- Episode no.: Season 2 Episode 2
- Directed by: Greg Beeman
- Written by: Bradley Thompson; David Weddle;
- Production code: 202
- Original air date: June 17, 2012

Episode chronology
| ← Previous "Worlds Apart" | Next → "Compass" |
- Falling Skies season 2

= Shall We Gather at the River (Falling Skies) =

"Shall We Gather at the River" is the second episode of the second season of the American television drama series Falling Skies, and the 12th overall episode of the series. It originally aired on TNT in the United States on June 17, 2012 as a two-hour season premiere with the first episode of the season.
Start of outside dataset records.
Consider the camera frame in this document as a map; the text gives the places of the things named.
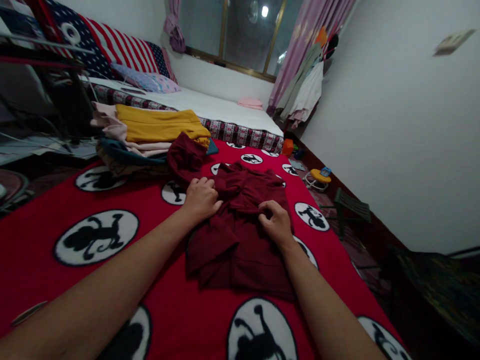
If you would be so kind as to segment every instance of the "patterned mattress edge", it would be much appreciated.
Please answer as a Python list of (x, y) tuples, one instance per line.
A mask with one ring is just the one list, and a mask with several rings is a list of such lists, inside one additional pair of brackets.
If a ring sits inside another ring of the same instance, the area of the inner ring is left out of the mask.
[[(90, 84), (83, 82), (85, 90), (91, 100), (95, 100)], [(162, 105), (158, 102), (146, 100), (129, 93), (113, 89), (104, 85), (92, 84), (98, 101), (102, 104), (123, 104), (135, 108), (178, 111), (175, 108)], [(284, 138), (266, 130), (255, 130), (221, 120), (211, 120), (199, 117), (202, 125), (206, 127), (213, 139), (223, 140), (235, 145), (245, 145), (268, 152), (281, 153)]]

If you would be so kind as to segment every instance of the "window frame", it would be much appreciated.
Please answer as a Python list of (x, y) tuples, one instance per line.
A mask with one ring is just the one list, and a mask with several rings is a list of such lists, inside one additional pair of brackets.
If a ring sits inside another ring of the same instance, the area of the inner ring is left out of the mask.
[(248, 67), (244, 67), (241, 65), (236, 65), (230, 61), (226, 61), (223, 59), (223, 54), (224, 54), (224, 46), (225, 46), (225, 35), (227, 31), (227, 15), (228, 15), (228, 8), (229, 8), (229, 0), (223, 0), (223, 10), (222, 10), (222, 19), (221, 19), (221, 32), (220, 32), (220, 46), (218, 50), (218, 55), (212, 55), (206, 52), (203, 52), (201, 50), (194, 49), (190, 46), (186, 47), (185, 53), (187, 55), (193, 56), (200, 58), (204, 61), (207, 62), (213, 62), (215, 65), (227, 68), (227, 69), (232, 69), (235, 71), (238, 71), (240, 73), (262, 79), (265, 81), (268, 81), (270, 83), (274, 83), (275, 80), (277, 79), (276, 76), (270, 75), (267, 73), (270, 60), (272, 57), (272, 52), (274, 51), (274, 46), (275, 46), (275, 41), (277, 40), (277, 35), (279, 33), (279, 28), (282, 23), (282, 19), (284, 17), (284, 11), (285, 11), (285, 6), (287, 5), (287, 0), (282, 0), (281, 5), (280, 5), (280, 11), (278, 12), (278, 17), (276, 18), (275, 22), (275, 30), (273, 31), (273, 36), (271, 38), (270, 42), (270, 47), (268, 49), (268, 53), (266, 56), (265, 64), (263, 65), (263, 71), (259, 72), (256, 70), (253, 70)]

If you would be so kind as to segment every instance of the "bed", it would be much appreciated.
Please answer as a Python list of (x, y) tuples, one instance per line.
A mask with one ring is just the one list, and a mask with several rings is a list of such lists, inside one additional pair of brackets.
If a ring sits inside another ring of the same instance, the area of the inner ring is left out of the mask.
[[(315, 265), (390, 359), (409, 359), (398, 333), (288, 159), (252, 147), (215, 143), (219, 153), (204, 159), (202, 174), (213, 176), (220, 163), (240, 161), (255, 170), (272, 169), (281, 177), (295, 239), (308, 256), (305, 261)], [(245, 161), (244, 155), (250, 155), (246, 160), (255, 155), (261, 163)], [(105, 173), (101, 162), (94, 163), (0, 221), (0, 336), (11, 329), (10, 323), (19, 314), (53, 300), (140, 239), (185, 200), (184, 194), (173, 191), (176, 187), (169, 175), (98, 181)], [(92, 217), (104, 228), (113, 228), (116, 221), (122, 247), (110, 249), (109, 240), (101, 239), (93, 240), (87, 249), (68, 247), (65, 240), (91, 225)], [(257, 344), (261, 349), (278, 345), (285, 359), (292, 360), (318, 357), (298, 304), (255, 292), (199, 289), (195, 278), (186, 278), (185, 248), (186, 240), (115, 337), (114, 348), (131, 351), (126, 358), (239, 359), (248, 350), (245, 347), (254, 346), (254, 339), (261, 342), (265, 338), (261, 335), (268, 331), (274, 343)], [(254, 312), (259, 305), (264, 325)], [(236, 326), (235, 319), (244, 320), (251, 332)], [(240, 341), (242, 337), (249, 341)]]
[(137, 108), (182, 111), (192, 109), (201, 123), (219, 139), (239, 146), (250, 146), (281, 153), (284, 134), (266, 112), (220, 99), (201, 92), (182, 88), (174, 93), (141, 91), (116, 80), (81, 76), (92, 100), (103, 104), (124, 104)]

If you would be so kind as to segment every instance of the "glass pane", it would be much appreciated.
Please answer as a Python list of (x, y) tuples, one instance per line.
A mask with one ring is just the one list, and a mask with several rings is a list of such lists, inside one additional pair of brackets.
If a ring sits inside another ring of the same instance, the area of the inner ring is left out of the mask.
[(215, 56), (219, 55), (223, 7), (223, 0), (182, 2), (179, 24), (187, 46)]
[(290, 39), (292, 38), (295, 22), (297, 21), (301, 7), (302, 1), (286, 0), (285, 11), (283, 12), (280, 28), (276, 35), (275, 44), (273, 45), (270, 63), (268, 64), (268, 70), (266, 71), (267, 74), (273, 76), (279, 74), (285, 55), (287, 54), (287, 49), (289, 48)]
[(282, 0), (229, 0), (223, 58), (262, 73), (281, 5)]

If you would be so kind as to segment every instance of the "wall switch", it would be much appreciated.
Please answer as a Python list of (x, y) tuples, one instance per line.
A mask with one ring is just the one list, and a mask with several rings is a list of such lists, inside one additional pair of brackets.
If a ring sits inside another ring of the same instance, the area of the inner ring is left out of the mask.
[(435, 55), (449, 55), (457, 50), (467, 39), (472, 36), (475, 29), (469, 29), (465, 31), (455, 32), (447, 36), (443, 41), (435, 48)]

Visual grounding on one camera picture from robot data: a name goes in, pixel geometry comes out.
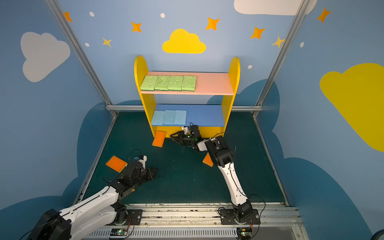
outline robotic arm
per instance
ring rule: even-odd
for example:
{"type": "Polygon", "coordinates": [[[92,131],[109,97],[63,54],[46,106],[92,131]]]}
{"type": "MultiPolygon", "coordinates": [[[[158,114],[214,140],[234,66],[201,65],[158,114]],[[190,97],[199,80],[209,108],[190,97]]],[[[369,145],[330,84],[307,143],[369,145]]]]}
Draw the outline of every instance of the robotic arm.
{"type": "Polygon", "coordinates": [[[157,174],[156,168],[145,168],[147,156],[135,160],[126,166],[120,178],[93,196],[61,211],[45,212],[28,240],[80,240],[104,225],[124,221],[126,206],[119,201],[157,174]]]}
{"type": "Polygon", "coordinates": [[[204,139],[200,135],[199,127],[197,125],[191,125],[190,129],[183,127],[182,131],[172,134],[171,138],[180,145],[191,145],[192,148],[197,151],[208,150],[212,162],[223,174],[231,194],[233,206],[233,213],[231,214],[234,220],[238,224],[245,224],[251,219],[254,224],[260,224],[258,211],[252,208],[252,204],[244,193],[240,181],[237,178],[233,164],[233,153],[222,136],[204,139]]]}

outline yellow bookshelf
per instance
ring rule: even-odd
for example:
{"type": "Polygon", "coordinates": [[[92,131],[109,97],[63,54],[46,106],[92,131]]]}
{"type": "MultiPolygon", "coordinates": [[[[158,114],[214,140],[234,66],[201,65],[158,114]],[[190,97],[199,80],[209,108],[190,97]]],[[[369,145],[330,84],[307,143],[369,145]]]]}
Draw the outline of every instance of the yellow bookshelf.
{"type": "Polygon", "coordinates": [[[198,125],[202,137],[213,137],[220,132],[225,132],[240,80],[240,60],[238,57],[232,59],[228,73],[185,73],[149,72],[144,57],[137,56],[134,72],[137,90],[139,91],[153,136],[155,136],[157,130],[167,132],[166,137],[181,130],[180,126],[153,126],[151,124],[154,111],[163,111],[165,109],[187,110],[185,125],[188,126],[190,121],[198,125]],[[197,76],[195,91],[141,91],[140,86],[146,75],[197,76]],[[155,94],[223,95],[223,102],[221,106],[156,104],[155,94]]]}

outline orange sponge
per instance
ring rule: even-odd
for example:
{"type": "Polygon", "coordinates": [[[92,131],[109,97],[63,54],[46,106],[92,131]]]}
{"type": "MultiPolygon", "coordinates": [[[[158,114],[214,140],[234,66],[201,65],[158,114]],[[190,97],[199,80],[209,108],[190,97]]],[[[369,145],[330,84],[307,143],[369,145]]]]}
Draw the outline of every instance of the orange sponge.
{"type": "Polygon", "coordinates": [[[116,172],[121,172],[126,166],[127,162],[121,160],[120,158],[113,156],[111,159],[106,163],[106,165],[116,172]]]}
{"type": "Polygon", "coordinates": [[[211,156],[209,156],[209,153],[206,154],[205,158],[203,159],[203,163],[206,165],[213,167],[214,163],[212,162],[211,156]]]}
{"type": "Polygon", "coordinates": [[[164,139],[166,138],[167,132],[156,131],[155,139],[153,140],[152,146],[163,147],[164,139]]]}

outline blue wall
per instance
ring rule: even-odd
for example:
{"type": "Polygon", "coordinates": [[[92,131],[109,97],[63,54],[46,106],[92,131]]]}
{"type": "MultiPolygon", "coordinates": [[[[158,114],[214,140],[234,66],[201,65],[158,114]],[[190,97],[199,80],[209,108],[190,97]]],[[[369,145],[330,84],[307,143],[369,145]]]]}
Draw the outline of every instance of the blue wall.
{"type": "Polygon", "coordinates": [[[41,81],[24,75],[24,33],[69,44],[44,0],[0,9],[0,235],[19,239],[45,211],[72,205],[112,117],[71,47],[41,81]]]}
{"type": "Polygon", "coordinates": [[[288,202],[298,207],[311,240],[369,239],[384,228],[384,152],[363,141],[319,85],[331,71],[384,66],[383,11],[383,1],[318,0],[257,116],[288,202]],[[322,23],[324,7],[331,13],[322,23]]]}
{"type": "MultiPolygon", "coordinates": [[[[238,89],[241,93],[268,77],[279,52],[278,46],[272,44],[278,36],[284,39],[293,19],[293,16],[242,14],[235,10],[234,0],[117,0],[113,3],[60,0],[59,3],[64,12],[70,12],[70,25],[114,104],[140,100],[133,73],[137,55],[145,57],[150,71],[192,72],[228,72],[232,58],[237,56],[241,62],[238,89]],[[216,31],[206,30],[208,18],[220,19],[216,31]],[[141,32],[133,32],[131,22],[141,23],[141,32]],[[265,28],[260,39],[250,38],[255,27],[265,28]],[[164,52],[162,44],[178,28],[197,34],[207,46],[205,52],[164,52]],[[103,38],[111,40],[111,47],[103,45],[103,38]]],[[[262,85],[257,86],[248,98],[257,98],[262,85]]],[[[156,95],[156,101],[206,104],[211,97],[160,94],[156,95]]]]}

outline sponge
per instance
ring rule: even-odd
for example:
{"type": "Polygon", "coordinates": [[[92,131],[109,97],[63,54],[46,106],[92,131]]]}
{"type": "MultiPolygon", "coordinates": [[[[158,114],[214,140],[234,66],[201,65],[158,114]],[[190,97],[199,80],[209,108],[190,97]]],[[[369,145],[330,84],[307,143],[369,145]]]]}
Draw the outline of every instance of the sponge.
{"type": "Polygon", "coordinates": [[[187,111],[186,110],[176,110],[175,125],[185,125],[186,120],[187,120],[187,111]]]}
{"type": "Polygon", "coordinates": [[[168,91],[169,80],[170,76],[159,76],[155,84],[155,90],[168,91]]]}
{"type": "Polygon", "coordinates": [[[121,172],[126,166],[127,162],[121,160],[116,156],[112,156],[111,159],[106,163],[106,165],[116,172],[121,172]]]}
{"type": "Polygon", "coordinates": [[[183,85],[181,90],[184,91],[194,91],[196,85],[196,76],[184,76],[183,85]]]}
{"type": "Polygon", "coordinates": [[[203,163],[206,165],[213,167],[214,163],[212,162],[211,156],[209,156],[209,153],[206,154],[205,158],[203,159],[203,163]]]}
{"type": "Polygon", "coordinates": [[[153,91],[155,90],[155,84],[158,76],[145,76],[143,82],[141,83],[141,90],[153,91]]]}
{"type": "Polygon", "coordinates": [[[163,125],[165,111],[154,111],[151,125],[163,125]]]}
{"type": "Polygon", "coordinates": [[[164,139],[166,138],[167,132],[156,131],[155,139],[153,140],[152,146],[163,147],[164,139]]]}
{"type": "Polygon", "coordinates": [[[174,125],[177,110],[166,110],[163,118],[164,125],[174,125]]]}
{"type": "Polygon", "coordinates": [[[183,84],[183,76],[171,76],[169,80],[168,90],[181,91],[183,84]]]}

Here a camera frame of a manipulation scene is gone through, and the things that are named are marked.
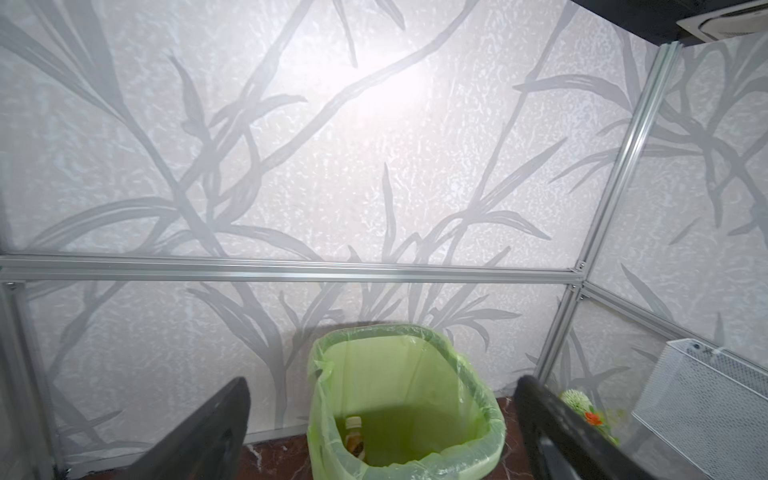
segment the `white wire basket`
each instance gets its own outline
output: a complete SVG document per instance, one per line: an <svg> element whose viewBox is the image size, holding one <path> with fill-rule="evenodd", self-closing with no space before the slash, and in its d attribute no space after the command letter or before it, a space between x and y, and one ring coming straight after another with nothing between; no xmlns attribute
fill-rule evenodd
<svg viewBox="0 0 768 480"><path fill-rule="evenodd" d="M667 342L632 415L715 480L768 478L768 372L727 351Z"/></svg>

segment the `aluminum frame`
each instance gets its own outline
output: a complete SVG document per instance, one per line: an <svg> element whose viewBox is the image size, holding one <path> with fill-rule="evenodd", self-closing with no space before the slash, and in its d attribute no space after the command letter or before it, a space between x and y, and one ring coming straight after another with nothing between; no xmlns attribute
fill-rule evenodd
<svg viewBox="0 0 768 480"><path fill-rule="evenodd" d="M628 319L631 319L641 324L642 326L653 330L665 339L698 339L705 343L711 343L710 340L704 339L701 336L698 336L696 333L684 329L682 326L661 318L655 313L649 312L642 306L632 303L629 300L618 296L616 293L613 293L610 290L606 290L601 286L595 285L592 282L584 282L584 285L581 287L581 296L584 298L592 299L601 305L604 305L611 310L626 316Z"/></svg>
<svg viewBox="0 0 768 480"><path fill-rule="evenodd" d="M648 133L656 120L656 114L667 90L667 82L669 81L672 68L677 63L677 57L681 48L680 42L675 41L670 44L661 45L656 53L656 58L648 74L648 83L646 83L646 88L643 90L637 103L637 109L627 128L627 133L624 135L624 143L621 145L616 163L611 170L611 175L608 177L603 196L598 204L598 210L587 233L584 246L581 248L579 261L577 261L574 268L577 271L584 272L587 275L587 279L589 279L589 273L594 265L594 260L597 258L598 252L605 241L608 227L616 213L621 195L629 185L634 168L637 166L645 146ZM554 361L560 354L566 335L571 329L576 305L579 299L582 298L581 291L582 288L580 286L576 286L575 289L572 287L571 291L567 291L560 302L554 322L547 334L547 339L541 349L541 355L536 365L535 375L542 382L549 377ZM605 303L605 305L613 308L611 304ZM643 318L645 318L646 323L654 324L654 319L651 317L645 316Z"/></svg>
<svg viewBox="0 0 768 480"><path fill-rule="evenodd" d="M38 364L25 332L23 283L0 285L0 368L8 382L15 421L21 431L33 476L53 480L64 468L54 440L51 405L44 400Z"/></svg>
<svg viewBox="0 0 768 480"><path fill-rule="evenodd" d="M241 282L580 283L575 270L58 255L0 257L0 281L195 280Z"/></svg>
<svg viewBox="0 0 768 480"><path fill-rule="evenodd" d="M514 269L436 265L372 263L318 263L282 260L235 260L211 258L131 258L96 255L0 255L2 348L14 359L8 364L14 381L14 396L35 406L24 414L32 454L41 478L63 468L52 429L50 404L41 390L42 369L35 364L26 335L23 309L26 280L167 280L167 281L280 281L280 282L403 282L403 283L549 283L566 286L562 301L542 347L535 369L546 379L571 328L578 302L591 298L646 326L665 338L698 338L645 308L587 281L604 242L621 194L626 190L641 155L668 78L677 61L680 44L662 45L649 73L649 81L637 104L619 155L598 205L597 212L574 269ZM0 221L0 230L4 224ZM0 249L7 238L0 232ZM261 432L255 435L269 435Z"/></svg>

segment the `air conditioner vent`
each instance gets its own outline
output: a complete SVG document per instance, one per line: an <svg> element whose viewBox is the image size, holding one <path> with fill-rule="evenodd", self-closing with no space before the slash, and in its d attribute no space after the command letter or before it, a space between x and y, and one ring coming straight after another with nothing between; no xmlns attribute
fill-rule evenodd
<svg viewBox="0 0 768 480"><path fill-rule="evenodd" d="M696 15L680 20L677 24L703 41L717 41L768 31L768 0L747 2Z"/></svg>

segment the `orange flower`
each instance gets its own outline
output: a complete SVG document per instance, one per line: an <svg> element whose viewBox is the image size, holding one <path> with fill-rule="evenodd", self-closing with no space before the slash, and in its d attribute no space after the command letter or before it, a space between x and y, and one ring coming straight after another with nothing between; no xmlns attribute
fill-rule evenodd
<svg viewBox="0 0 768 480"><path fill-rule="evenodd" d="M600 416L597 413L586 412L584 416L587 417L587 423L590 425L603 425L603 421L600 420Z"/></svg>

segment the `green plastic bag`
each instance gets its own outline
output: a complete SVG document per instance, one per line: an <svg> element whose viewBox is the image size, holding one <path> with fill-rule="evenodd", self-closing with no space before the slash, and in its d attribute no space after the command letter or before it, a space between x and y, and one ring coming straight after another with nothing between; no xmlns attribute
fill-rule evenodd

It was written by Bradley Thompson & David Weddle and directed by Greg Beeman.

==Plot==
Tom begins having nightmares about the Skitters recapturing him. A parasite is found in Tom's eye, forcing him to question his own loyalty. The 2nd Mass has to find a way to cross a destroyed bridge. Ben offers to cross the river alone to scout the area ahead. He learns that the ships are controlling a structure ahead. The bridge is fixed and vehicles begin to cross. However, airships begin to approach the 2nd Mass. Ben, Hal, Maggie and Dai blow up the structure controlling them, sending the ships away from the bridge. A swarm of Skitters and Mechs attempts to cross the bridge and attack the fighters. Tom slows them down by firing at them. Tom then runs, attempting to cross back. The 2nd Mass had planned to blow up the bridge. Weaver tries to wait for Tom but Pope detonates. Tom is, again, assumed dead. However, he swims back and the 2nd Mass heads to an abandoned airport.

==Reception==
===Ratings===
In its original American broadcast, "Shall We Gather at the River" was seen by an estimated 4.46 million household viewers, according to Nielsen Media Research. The episode was down 24% from its series debut, which garnered a 2.0 rating in the 18-49 demographic. Nevertheless, Falling Skies remains TNT's highest-rated scripted series. "Shall We Gather at the River" received a 1.5 rating among viewers between ages 18 and 49, meaning 1.5 percent of viewers in that age bracket watched the episode.

===Reviews===

After spending the last several months mulling and anticipating the Falling Skies season 2 premiere, I finally got a look at the two-part debut including the episodes "World's Apart" and "Shall We Gather at the River". Result: I'm stunned. Since the creative team had little or no opportunity to course correct based on viewer feedback in season one, I sort of anticipated season 2 of Falling Skies would be a reboot in many ways, but I never expected the magnitude of improvements I've just witnessed. Falling Skies has set the standard for prime-time action and Science Fiction and delivered an opening act that finally fulfills the promise of a blockbuster level experience on the small screen.
— Jon Lachonis, TV Overmind

Reviews for the episode were strong. Many critics noted a step-up in quality from the first season. Newdays Verne Gay called stated "'Skies' has made the bad guys intriguing, and now if it can only get serious about character development with the good ones — humans — then the second season will be a big improvement." Maureen Ryan of The Huffington Post compared the episode to the first season by saying "Season 2 is a different animal, a much leaner and meaner machine that allows sentiment to be present but unexpressed and depicts a darker world in which innocence is a luxury that no one can truly afford." Chuck Barney declared "Sunday's explosive two-hour opener boldly delivers on the promise by TNT producers to rev up both the pace and the firepower in Season 2." Matt Richenthal of TV Fanatic called the episode a "strong start overall to Falling Skies Season 2," and continued by praising the performances of Wyle, Patton and Cunningham. Screen Rant's Anthony Ocasio praised the episode. "While further episodes will reveal more, the type of character development, intriguing storylines and exciting action that will be contained in Falling Skies season 2 , there’s no doubt that TNT’s hit drama will likely become an epic adventure, spanning many seasons," he said.